Tanggapi Kasus Mahasiwa UI Tertabrak, Advokat: Perlu Dua Alat Bukti

Jakarta, Gatra.com - Kasus mahasiswa Universitas Indonesia (UI) yang tewas tertabrak dan dijadikan tersangka membuat geger publik. Wakil Ketua Umum DPN Peradi sekaligus Advokat yang tergabung dalam Tim Advokat Penegakan Hukum dan Keadilan (TAMPAK), Saor Siagian mengatakan bahwa penetapan tersangka tidak sesuai dengan aturan yang ada.

"Kalau kita mengacu pada Kitab Undang-Undang Hukum Acara Pidana (KUHAP), pasal 1 butir ke-14, disebutkan bahwa tersangka adalah seorang yang karena perbuatannya atau keadaannya, berdasarkan bukti permulaan patut diduga sebagai pelaku tindak pidana.
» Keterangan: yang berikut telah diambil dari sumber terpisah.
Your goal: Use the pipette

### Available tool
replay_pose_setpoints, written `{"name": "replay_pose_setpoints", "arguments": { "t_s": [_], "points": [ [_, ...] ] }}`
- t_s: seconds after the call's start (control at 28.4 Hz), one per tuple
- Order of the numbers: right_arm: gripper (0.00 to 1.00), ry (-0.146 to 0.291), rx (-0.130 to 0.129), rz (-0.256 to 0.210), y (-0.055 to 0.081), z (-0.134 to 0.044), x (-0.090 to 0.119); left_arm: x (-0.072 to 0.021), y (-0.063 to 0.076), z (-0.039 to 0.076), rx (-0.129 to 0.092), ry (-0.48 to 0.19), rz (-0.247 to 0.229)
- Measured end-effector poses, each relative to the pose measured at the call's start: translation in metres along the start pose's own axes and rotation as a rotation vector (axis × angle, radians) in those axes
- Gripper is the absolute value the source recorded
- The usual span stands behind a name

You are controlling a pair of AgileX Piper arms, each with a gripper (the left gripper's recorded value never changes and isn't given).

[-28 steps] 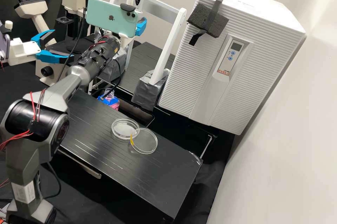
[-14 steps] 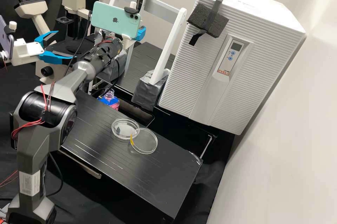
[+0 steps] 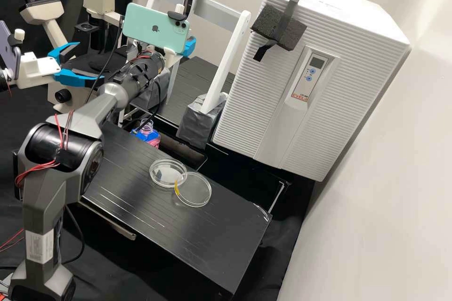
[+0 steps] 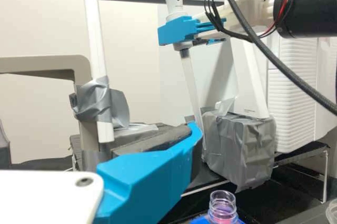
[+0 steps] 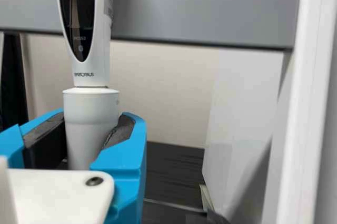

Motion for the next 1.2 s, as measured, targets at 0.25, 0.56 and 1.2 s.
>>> {"name": "replay_pose_setpoints", "arguments": {
  "t_s": [0.25,0.56,1.2],
  "points": [
    [0.0,-0.012,0.03,0.0,-0.001,0.0043,-0.0036,0.0009,0.0001,0.0034,-0.001,-0.011,-0.003],
    [0.0,-0.01,0.027,0.0,-0.0009,0.0041,-0.0036,0.0009,0.0001,0.0034,-0.001,-0.011,-0.003],
    [1.0,-0.039,0.007,0.022,-0.0007,0.0065,-0.0029,-0.0011,-0.0028,0.0028,-0.001,-0.009,-0.014]
  ]
}}
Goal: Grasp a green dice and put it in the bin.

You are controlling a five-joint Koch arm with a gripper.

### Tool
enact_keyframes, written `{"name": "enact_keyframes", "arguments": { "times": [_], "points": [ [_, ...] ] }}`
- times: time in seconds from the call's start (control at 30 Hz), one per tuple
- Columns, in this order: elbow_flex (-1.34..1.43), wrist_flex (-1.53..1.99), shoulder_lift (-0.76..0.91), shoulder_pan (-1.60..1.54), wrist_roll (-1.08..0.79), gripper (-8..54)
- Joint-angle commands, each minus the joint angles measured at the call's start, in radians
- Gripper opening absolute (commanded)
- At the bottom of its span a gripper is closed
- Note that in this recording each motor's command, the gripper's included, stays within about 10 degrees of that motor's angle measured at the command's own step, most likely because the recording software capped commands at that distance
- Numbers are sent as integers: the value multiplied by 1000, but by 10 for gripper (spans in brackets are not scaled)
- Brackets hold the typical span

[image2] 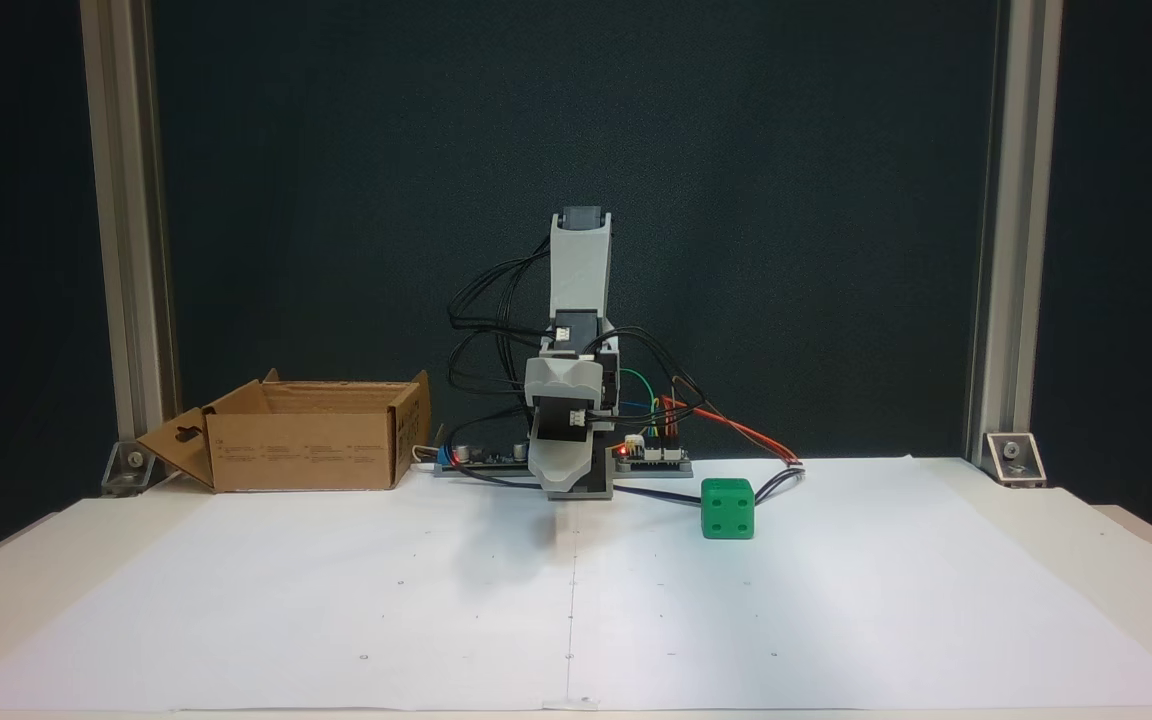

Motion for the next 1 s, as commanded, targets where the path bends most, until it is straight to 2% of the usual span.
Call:
{"name": "enact_keyframes", "arguments": {
  "times": [0.0, 0.33, 0.73, 0.97],
  "points": [
    [46, -60, 107, -8, 35, 439],
    [8, -3, 107, -9, 37, 431],
    [-462, 814, 103, 0, 72, 422],
    [-574, 1222, 92, -51, 265, 423]
  ]
}}
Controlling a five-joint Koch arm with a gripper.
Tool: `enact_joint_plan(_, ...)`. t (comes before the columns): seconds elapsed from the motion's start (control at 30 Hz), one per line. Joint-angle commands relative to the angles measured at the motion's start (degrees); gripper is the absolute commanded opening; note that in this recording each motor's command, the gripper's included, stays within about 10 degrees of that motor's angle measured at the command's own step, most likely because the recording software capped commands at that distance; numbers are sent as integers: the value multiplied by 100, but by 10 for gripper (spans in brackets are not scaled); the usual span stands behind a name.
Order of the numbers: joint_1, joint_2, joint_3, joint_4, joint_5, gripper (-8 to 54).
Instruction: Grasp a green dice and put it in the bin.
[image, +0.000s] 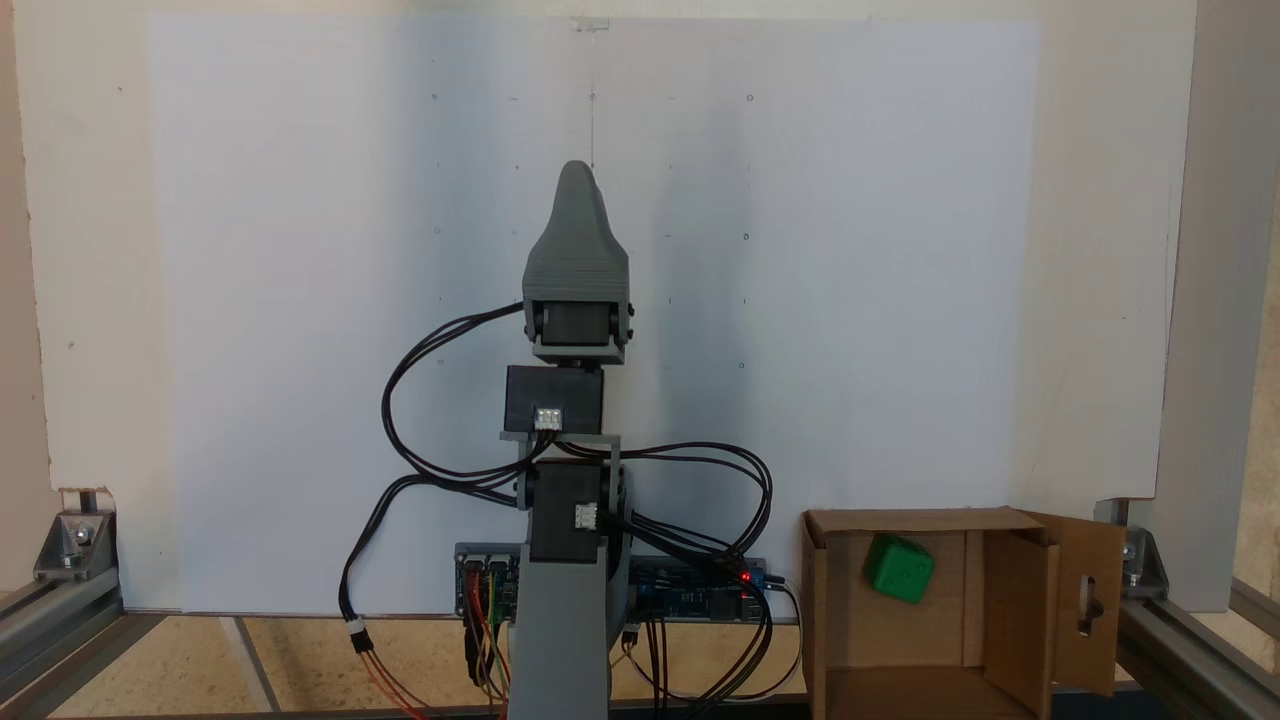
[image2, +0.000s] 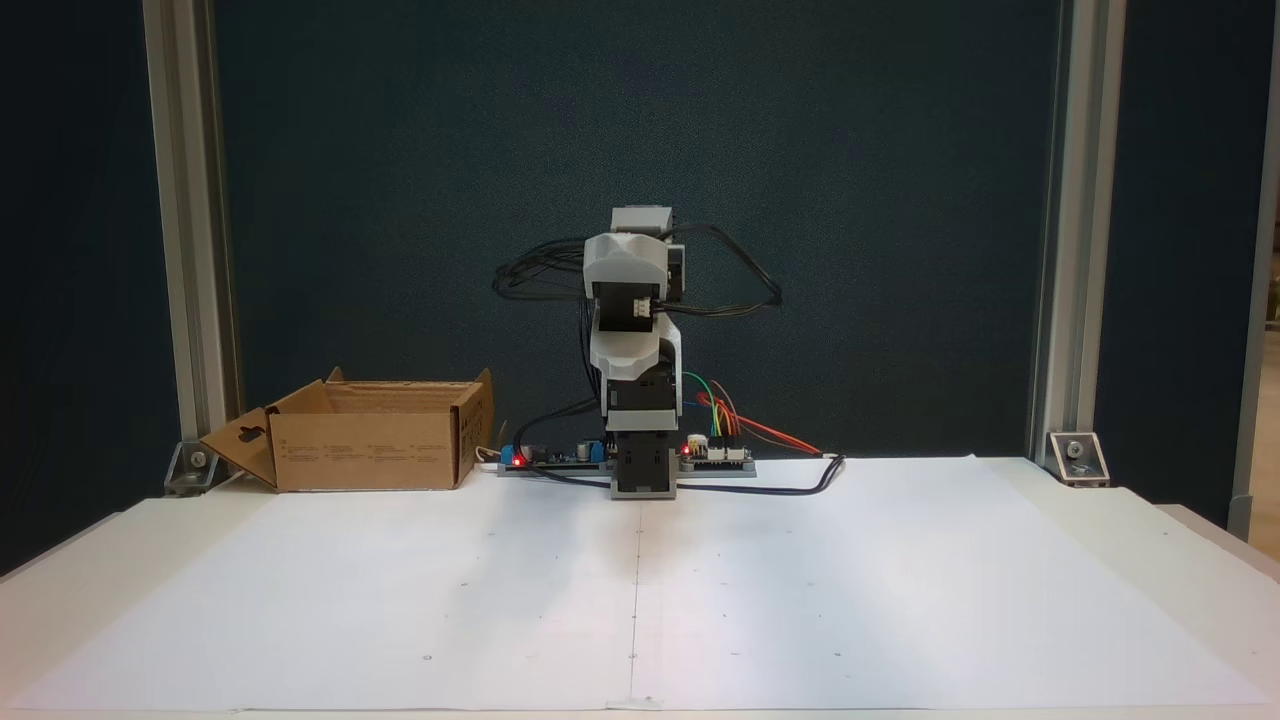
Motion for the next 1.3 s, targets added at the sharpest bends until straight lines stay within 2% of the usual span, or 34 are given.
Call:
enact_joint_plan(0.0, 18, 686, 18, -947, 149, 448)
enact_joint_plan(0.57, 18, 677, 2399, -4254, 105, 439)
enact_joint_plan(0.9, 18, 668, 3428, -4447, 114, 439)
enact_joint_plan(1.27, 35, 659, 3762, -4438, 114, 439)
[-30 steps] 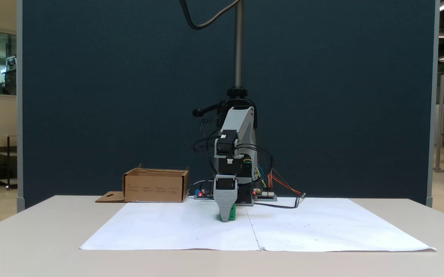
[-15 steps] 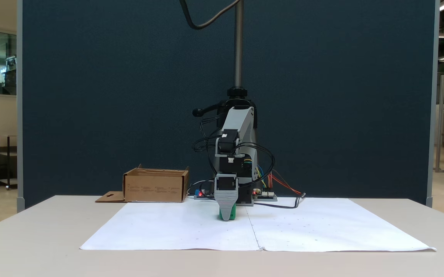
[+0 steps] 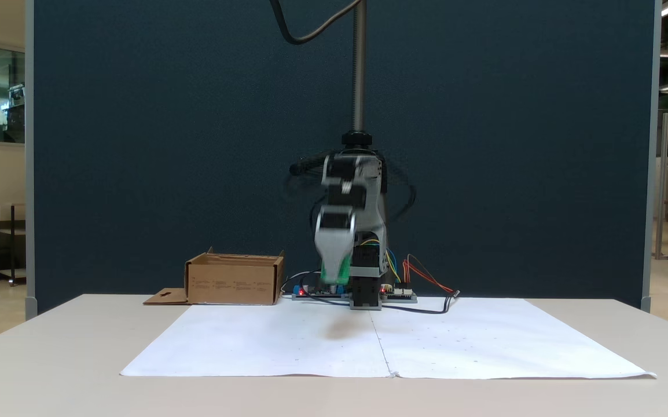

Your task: Grasp a green dice and put it in the bin.

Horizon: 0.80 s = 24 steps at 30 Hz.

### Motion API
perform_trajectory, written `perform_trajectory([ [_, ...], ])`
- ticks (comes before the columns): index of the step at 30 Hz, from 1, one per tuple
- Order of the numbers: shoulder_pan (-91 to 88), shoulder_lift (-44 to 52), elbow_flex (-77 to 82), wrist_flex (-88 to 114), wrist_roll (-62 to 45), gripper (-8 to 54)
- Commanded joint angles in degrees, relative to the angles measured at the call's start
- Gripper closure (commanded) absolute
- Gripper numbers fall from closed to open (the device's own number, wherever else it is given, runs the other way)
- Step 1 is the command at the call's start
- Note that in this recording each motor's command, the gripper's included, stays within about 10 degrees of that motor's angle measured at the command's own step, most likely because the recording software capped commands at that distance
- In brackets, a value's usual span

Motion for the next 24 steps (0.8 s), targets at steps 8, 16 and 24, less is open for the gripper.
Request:
perform_trajectory([
  [8, 4.66, 0.53, -7.65, 21.01, 4.31, 33.7],
  [16, 21.71, 0.18, -9.05, 16.61, 2.9, 33.7],
  [24, 40.52, 0.18, -9.84, 15.38, -1.23, 33.7],
])
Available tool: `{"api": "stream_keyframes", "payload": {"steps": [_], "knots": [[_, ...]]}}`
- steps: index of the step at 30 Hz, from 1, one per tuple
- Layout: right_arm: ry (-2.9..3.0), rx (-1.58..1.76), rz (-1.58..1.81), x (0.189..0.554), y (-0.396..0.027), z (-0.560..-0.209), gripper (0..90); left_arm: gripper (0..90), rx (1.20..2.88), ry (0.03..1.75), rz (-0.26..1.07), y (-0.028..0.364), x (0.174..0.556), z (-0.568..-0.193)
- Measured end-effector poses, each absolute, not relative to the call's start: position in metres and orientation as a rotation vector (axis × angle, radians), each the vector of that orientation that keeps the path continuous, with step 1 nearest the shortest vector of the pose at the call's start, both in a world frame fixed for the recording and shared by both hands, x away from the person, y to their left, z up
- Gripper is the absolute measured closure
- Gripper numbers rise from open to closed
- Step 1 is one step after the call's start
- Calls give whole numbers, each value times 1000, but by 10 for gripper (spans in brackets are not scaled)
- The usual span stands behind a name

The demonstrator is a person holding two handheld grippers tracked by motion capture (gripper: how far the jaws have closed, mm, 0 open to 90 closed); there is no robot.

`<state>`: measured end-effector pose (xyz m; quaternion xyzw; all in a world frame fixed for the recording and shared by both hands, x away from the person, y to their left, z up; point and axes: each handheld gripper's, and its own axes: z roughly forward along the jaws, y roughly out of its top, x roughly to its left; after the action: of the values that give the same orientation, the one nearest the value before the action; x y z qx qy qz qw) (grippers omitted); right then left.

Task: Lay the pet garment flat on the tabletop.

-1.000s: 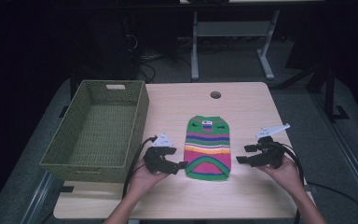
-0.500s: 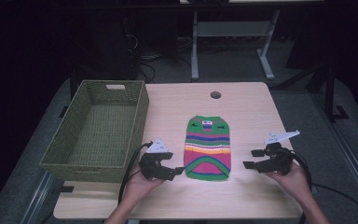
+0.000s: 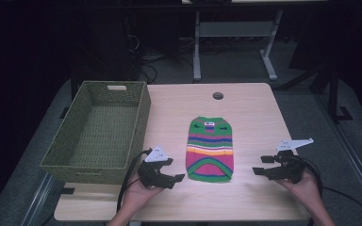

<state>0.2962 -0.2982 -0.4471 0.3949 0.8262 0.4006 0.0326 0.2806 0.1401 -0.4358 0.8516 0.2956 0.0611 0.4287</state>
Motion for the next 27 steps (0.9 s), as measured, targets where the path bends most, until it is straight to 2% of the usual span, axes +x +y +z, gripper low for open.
{"api": "stream_keyframes", "payload": {"steps": [17,27], "knots": [[2488,1267,1245,272,-317,-459,290,247,2141,735,223,154,260,-440],[2471,1237,1254,253,-322,-461,274,231,2119,764,215,164,249,-443]]}}
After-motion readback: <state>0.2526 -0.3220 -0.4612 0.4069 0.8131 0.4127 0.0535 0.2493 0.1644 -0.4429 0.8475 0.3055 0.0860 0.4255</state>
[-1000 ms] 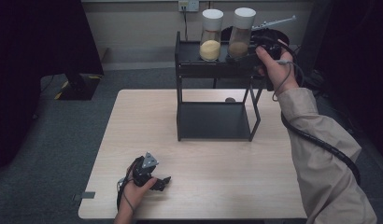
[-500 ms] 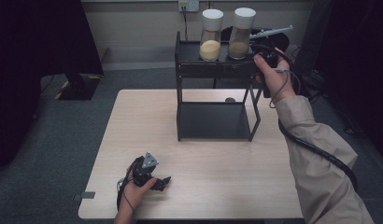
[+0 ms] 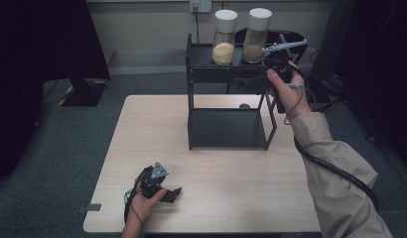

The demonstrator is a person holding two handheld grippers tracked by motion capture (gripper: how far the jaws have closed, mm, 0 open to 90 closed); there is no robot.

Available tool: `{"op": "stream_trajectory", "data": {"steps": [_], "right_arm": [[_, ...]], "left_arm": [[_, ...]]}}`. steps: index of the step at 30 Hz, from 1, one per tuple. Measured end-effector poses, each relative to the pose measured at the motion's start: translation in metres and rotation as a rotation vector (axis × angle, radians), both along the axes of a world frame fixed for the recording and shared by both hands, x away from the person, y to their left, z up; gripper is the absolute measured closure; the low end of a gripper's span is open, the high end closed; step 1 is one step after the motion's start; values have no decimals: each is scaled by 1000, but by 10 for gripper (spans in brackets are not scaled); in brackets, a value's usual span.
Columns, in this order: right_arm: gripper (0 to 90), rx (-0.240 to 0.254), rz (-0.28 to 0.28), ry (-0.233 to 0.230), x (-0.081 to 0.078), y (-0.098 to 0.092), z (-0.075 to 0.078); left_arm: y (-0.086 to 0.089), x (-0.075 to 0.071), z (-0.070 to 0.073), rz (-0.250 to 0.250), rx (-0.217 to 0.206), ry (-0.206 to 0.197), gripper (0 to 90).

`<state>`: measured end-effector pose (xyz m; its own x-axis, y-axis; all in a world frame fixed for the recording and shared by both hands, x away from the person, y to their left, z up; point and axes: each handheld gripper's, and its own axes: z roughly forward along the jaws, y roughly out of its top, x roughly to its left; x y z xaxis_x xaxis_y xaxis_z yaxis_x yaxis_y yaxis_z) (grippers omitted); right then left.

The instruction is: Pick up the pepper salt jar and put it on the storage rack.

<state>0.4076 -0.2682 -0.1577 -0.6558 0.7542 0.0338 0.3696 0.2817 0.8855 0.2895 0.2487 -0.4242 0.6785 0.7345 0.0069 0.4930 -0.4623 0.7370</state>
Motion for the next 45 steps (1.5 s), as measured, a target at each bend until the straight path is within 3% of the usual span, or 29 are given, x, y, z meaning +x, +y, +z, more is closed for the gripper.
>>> {"op": "stream_trajectory", "data": {"steps": [18,28,45], "right_arm": [[17,9,34,31,-9,-4,-32],[17,27,48,59,-17,-8,-60],[17,38,58,89,-28,-19,-95]], "left_arm": [[0,0,0,0,0,-1,0],[0,0,0,0,-1,-1,0],[0,0,0,0,1,-1,0]]}}
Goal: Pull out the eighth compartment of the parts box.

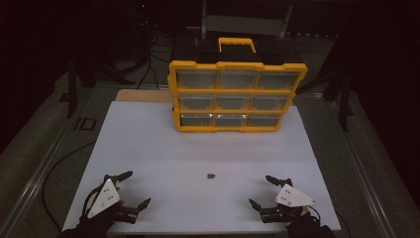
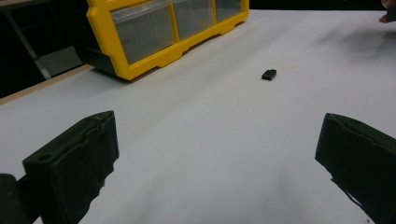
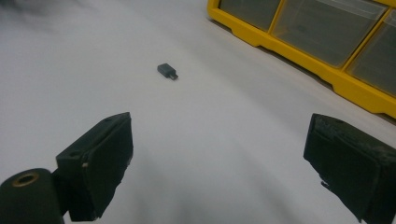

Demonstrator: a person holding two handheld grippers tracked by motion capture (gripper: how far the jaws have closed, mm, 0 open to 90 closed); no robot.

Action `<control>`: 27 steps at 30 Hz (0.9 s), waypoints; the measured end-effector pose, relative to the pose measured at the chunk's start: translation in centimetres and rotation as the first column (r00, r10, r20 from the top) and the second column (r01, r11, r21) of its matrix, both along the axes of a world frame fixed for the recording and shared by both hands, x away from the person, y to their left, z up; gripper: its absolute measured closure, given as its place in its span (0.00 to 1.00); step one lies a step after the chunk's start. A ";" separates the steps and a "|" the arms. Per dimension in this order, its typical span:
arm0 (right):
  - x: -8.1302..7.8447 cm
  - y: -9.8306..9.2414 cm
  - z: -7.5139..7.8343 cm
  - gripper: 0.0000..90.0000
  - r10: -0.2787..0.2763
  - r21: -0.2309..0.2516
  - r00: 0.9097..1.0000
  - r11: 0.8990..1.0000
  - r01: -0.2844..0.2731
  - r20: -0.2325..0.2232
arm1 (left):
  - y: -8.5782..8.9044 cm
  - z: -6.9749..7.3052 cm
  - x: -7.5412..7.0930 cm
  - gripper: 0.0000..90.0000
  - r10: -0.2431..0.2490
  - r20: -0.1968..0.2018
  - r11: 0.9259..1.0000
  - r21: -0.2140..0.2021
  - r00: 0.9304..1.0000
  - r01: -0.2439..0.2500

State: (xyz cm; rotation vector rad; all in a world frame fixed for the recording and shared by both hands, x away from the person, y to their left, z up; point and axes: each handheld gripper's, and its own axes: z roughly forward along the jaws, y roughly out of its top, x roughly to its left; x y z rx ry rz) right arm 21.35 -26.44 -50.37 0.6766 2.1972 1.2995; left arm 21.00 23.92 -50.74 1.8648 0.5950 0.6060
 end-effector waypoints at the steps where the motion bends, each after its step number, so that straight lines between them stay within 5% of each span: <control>1: 0.0 0.0 0.0 0.09 0.001 0.002 1.000 1.000 -0.001 0.000 | -0.1 0.1 0.0 0.00 -0.003 0.003 1.000 0.005 1.000 0.003; 11: -0.2 0.0 0.1 0.09 -0.005 0.003 1.000 1.000 0.005 0.012 | -1.2 2.5 0.7 0.00 -0.037 0.046 0.999 -0.003 0.998 0.037; 27: -0.2 0.0 0.1 0.09 -0.006 0.000 1.000 1.000 0.006 0.011 | -4.4 7.3 3.1 0.00 -0.118 0.110 0.990 0.093 0.987 0.108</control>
Pesannya, ia bisa ditetapkan sebagai tersangka, harus ada dua alat bukti," ujarnya dalam diskusi yang bertajuk "Korban Dijadikan Tersangka, Ada Apa dengan Polisi Kita?" digelar secara daring, Jumat (3/2).

Saor memaparkan bahwa dari awal penyidikan hingga penelusuran kronologis kejadian, kondisi ia meninggal tidak diperiksa secara mendalam. Padahal, hal itu diperlukan untuk menemukan penyebab kecelakaan secara jelas, yang nantinya bisa membantu dalam penetapan tersangka.

"Menurut kami adalah bagaimana orang tuanya sudah kehilangan anak, kemudian ditetapkan sebagai tersangka. Saya bayangkan ini adalah tragedi," lanjutnya

Seperti diketahui sebelumnya, Hasya Atallah Syahputra merupakan mahasiswa UI yang tewas ditabrak pensiunan Polri, Eko Setia Budi Wahono. Insiden tabrakan itu terjadi pada Kamis (6/10/2022) malam, di Jalan Srengseng Sawah, Jagakarsa, Jakarta Selatan.

Pada awal Januari, polisi menyatakan Hasya tewas karena kelalaiannya sendiri, bukan akibat kelalaian pensiunan anggota Polri yang menabraknya. Atas dasar itu, Hasya justru ditetapkan sebagai tersangka meskipun sudah meninggal dunia.

Kasus ini akhirnya dihentikan setelah penetapan tersangka. Polisi mengirimkan surat perintah penghentian penyelidikan (SP3) pada 17 Januari 2023 sebab korban dinyatakan tewas.

Saor menyebutkan bahwa penyelesaian kasus ini jauh dari keadilan yang diharapkan. Selain itu, pengusutan lebih jauh diperlukan, dengan menggunakan Undang-Undang Lalu Lintas, Pasal 310 ayat (4) yang berbunyi "Dalam hal kecelakaan sebagaimana dimaksud pada ayat (3) yang mengakibatkan orang lain meninggal dunia, dipidana dengan pidana penjara paling lama 6 tahun dan/atau denda paling banyak Rp 12.000.000".

"Ini adalah menurut saya, ketidakcermatan atau mungkin ada dugaan polisi apa namanya melakukan tindakan yang melanggar prosedur atau bahkan diduga juga tidak profesional," tegasnya.